Locations
States and territories

AI for Early Detection of Neurodegenerative Disorder in Elderly
This Project aims to develop outcome measures for early detection of neurodegenerative disorders using artificial intelligence (AI) and various sensing modalities, offering personalised support to older adults. The expected outcome is the creation of AI algorithms to detect early signs of neurodegenerative disorders in older adults living independently at home. The potential benefit is early detection of neurodegenerative disorders in older adults, improving quality of life and effective disease management.

Ecological drivers of disease spread in horticultural tree crops
This project investigates ecological interactions that influence disease spread in tree crop horticultural systems. The expected outcomes are improved understanding of ecological drivers of the dynamics of diseases and ecological intervention/restoration strategies for disease management. The potential benefit is chemically limited sustainable disease management in horticulture, benefiting industry and the environment.

Hydrogels with mechanical properties for 3D in vitro cell models
This Project combines different polymer chemistries to develop hydrogels that can be made stiffer or softer on-demand, replicating physiological processes. The expected outcome is the creation of hydrogels for 3D cell culture that better mimic native tissues in different stages of their development and disease. The potential benefit is improved in vitro/non-animal models with lower attrition rates and cost in drug discovery and development of advanced therapies.

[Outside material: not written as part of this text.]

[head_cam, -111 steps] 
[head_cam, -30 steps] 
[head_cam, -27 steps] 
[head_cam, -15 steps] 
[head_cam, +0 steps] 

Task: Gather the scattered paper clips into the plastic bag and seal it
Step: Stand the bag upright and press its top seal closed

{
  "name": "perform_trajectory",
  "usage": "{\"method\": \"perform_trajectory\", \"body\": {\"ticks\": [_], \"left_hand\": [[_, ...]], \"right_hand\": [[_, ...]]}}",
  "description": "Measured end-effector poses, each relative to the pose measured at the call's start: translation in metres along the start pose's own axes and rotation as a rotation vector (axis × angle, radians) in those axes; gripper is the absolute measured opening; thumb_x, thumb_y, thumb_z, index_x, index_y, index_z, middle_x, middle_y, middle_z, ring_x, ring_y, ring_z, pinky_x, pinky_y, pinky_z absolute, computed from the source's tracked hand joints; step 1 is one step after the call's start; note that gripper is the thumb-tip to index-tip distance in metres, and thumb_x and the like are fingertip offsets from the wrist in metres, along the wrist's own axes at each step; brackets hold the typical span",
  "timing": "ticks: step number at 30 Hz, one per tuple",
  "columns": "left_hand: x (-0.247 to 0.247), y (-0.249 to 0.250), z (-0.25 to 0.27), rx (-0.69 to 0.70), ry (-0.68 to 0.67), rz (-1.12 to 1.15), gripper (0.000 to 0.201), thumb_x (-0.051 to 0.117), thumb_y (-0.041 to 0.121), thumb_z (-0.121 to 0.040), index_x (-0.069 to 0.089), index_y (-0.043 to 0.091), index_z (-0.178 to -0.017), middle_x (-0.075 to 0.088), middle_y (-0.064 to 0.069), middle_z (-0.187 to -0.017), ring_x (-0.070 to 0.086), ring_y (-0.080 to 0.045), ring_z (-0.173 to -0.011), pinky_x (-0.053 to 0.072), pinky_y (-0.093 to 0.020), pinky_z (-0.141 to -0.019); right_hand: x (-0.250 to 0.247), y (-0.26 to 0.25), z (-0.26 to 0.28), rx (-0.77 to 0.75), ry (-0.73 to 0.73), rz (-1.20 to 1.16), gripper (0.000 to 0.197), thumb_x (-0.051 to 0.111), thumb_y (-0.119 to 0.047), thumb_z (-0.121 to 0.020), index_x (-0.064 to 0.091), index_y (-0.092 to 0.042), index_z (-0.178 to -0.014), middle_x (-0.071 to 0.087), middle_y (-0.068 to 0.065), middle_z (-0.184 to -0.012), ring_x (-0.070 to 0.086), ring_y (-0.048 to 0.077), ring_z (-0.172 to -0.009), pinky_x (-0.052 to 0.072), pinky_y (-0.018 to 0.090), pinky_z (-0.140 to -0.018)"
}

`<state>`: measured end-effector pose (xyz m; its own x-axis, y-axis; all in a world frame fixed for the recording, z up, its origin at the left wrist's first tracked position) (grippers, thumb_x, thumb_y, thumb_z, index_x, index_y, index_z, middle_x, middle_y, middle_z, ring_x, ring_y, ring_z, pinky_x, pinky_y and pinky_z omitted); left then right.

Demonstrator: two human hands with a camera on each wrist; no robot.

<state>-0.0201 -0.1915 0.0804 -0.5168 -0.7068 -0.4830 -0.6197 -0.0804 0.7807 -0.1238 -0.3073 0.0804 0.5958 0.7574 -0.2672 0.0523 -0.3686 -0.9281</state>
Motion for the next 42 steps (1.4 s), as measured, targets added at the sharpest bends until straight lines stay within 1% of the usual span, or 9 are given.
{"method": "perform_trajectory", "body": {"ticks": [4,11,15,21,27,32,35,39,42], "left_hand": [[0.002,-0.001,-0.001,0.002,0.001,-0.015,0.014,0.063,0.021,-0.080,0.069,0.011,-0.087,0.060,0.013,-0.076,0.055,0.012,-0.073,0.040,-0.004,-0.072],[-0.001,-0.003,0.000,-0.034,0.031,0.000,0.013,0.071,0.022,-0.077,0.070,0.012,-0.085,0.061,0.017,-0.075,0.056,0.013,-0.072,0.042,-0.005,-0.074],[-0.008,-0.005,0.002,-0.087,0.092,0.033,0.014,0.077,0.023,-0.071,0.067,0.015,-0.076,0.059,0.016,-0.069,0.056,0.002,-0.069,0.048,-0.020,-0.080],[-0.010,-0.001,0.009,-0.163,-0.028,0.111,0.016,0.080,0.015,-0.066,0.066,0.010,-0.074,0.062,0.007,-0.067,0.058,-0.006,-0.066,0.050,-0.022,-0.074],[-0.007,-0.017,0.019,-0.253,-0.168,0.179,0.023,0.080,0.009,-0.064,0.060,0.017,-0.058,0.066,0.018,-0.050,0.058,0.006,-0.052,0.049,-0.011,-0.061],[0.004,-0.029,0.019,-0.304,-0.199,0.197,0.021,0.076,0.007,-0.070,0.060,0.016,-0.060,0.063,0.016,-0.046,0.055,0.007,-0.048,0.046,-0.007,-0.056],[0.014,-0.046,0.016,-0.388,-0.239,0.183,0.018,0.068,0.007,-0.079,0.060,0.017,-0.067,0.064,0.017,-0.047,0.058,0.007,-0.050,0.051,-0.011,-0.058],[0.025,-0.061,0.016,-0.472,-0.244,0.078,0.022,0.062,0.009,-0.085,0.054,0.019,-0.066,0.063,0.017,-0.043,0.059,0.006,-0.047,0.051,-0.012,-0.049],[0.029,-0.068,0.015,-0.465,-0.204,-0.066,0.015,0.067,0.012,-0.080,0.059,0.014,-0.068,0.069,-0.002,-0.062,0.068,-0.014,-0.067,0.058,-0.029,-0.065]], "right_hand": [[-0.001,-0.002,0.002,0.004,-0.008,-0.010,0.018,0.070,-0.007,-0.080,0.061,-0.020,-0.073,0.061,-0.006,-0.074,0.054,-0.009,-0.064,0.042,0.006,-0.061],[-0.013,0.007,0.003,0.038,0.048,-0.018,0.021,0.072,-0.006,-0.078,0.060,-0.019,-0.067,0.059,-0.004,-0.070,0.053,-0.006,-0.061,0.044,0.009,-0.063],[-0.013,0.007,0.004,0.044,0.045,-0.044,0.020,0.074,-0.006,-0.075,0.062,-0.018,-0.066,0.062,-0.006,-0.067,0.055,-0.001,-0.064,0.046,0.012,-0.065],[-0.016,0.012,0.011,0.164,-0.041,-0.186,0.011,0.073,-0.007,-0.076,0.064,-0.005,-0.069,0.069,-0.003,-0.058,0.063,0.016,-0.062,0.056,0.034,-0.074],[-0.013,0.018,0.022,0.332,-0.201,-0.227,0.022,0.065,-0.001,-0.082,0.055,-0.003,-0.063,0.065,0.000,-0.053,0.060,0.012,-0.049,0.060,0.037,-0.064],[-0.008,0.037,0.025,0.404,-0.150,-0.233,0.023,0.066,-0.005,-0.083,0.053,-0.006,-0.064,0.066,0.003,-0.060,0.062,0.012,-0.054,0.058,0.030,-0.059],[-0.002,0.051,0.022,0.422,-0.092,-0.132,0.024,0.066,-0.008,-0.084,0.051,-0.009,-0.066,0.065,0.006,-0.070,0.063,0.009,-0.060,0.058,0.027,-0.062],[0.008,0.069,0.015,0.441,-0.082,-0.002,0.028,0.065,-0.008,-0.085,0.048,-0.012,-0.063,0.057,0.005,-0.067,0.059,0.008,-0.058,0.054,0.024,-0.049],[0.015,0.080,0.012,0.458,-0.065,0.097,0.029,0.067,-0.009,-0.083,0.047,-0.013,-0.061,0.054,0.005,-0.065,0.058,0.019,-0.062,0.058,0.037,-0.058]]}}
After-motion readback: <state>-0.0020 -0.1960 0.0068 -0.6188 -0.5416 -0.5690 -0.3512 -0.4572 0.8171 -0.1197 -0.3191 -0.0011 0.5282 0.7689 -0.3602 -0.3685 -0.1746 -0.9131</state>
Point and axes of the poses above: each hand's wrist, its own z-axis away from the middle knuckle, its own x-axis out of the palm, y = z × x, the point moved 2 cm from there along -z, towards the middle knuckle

AI motion capture system for enhancing human motor function
This project aims to advance the field of human movement science by addressing the challenges encountered when developing a low-cost, automated system for screening the movement of pre-elite student-athletes. Leveraging state-of-the-art artificial intelligence (AI), markerless motion capture and stereo vision technologies, this research will tackle critical challenges in biomechanics and sports science.

Influencing factors of feed intake and digestion in prawns
This Project will investigate poorly understood mechanisms regulating feed consumption in prawns through a multi-disciplinary approach studying feeding behaviour, digestive physiology, nutritional needs and metabolism regulation. The expected outcomes are to better understand dietary factors and physiological mechanisms promoting feed consumption and return of appetite in juvenile prawns. This may lead to the application of new feed and feeding strategies to enhance aquaculture performance and sustainability.

Optimizing carcase quality and animal welfare
This Project will investigate stunning factors in commercial beef processing facilities that may influence carcase quality, meat quality and/or animal welfare. The expected outcomes are to identify risk factors associated with stunning that influence meat quality and to support the claim that the Australian beef processing sector is continuing to improve welfare outcomes. This could provide evidence to bolster the ongoing social acceptance of the beef industry.

Prediction of molecular interactions with RNA using AI
This Project will develop deep-learning models to predict interactions of ribonucleic acid (RNA) with other molecules. The expected outcomes are to improve prediction capabilities to decode RNA interactions in disease mechanisms, identify novel therapeutic modalities, and improve existing therapies for targeting RNA. This could result in enhanced capacity to design new therapies and potential to optimise RNA targeting molecules for therapeutic applications.

Applying imaging methods and data analytics to explore the listening brain
This Project aims to understand brain circuits and processes supporting communication in individuals with hearing problems, including those who use devices such as hearing aids and cochlear implants. The potential benefits are that individualised strategies based on real-time brain states estimate algorithms to empower listening and support effective communication. The Project will use brain-imaging techniques‚ including those compatible with listening technologies, including electroencephalogram (EEG), to explore the listening brain. The Project will explore brain changes that arise from hearing loss, how changes in brain function – within and beyond the auditory brain – arise to support listening when hearing is impaired, and how these findings can be used as a part of devices such as cochlear implants that engage the rest of the brain to support an individual's listening.

Synthetic CT via Generative AI for MR-guided Radiotherapy Planning in the Abdomen and Lungs
This Project will leverage artificial intelligence to develop and validate synthetic computed tomography (CT) from magnetic resonance imaging (MRI) in the abdominal and lung regions. The expected outcomes are an AI-based synthetic CT model, thorough technical and clinical validation and potential patent/licensing opportunities. This may reduce unnecessary ionising radiation of CT in patients and improve treatment efficiency during radiotherapy planning.

Clinical lab automation with AI human robot interface
This Project will develop an AI-based robotic programming interface based on large-language model that allows practitioners, regardless of their technical expertise, to efficiently program and control robots. The expected outcomes are to improve efficiency in designing and deploying clinical lab automation and to expand the use of robotics within laboratories. This may lead to improvements with workflow for clinical lab automation, particularly during high-demand situations like pandemic outbreaks.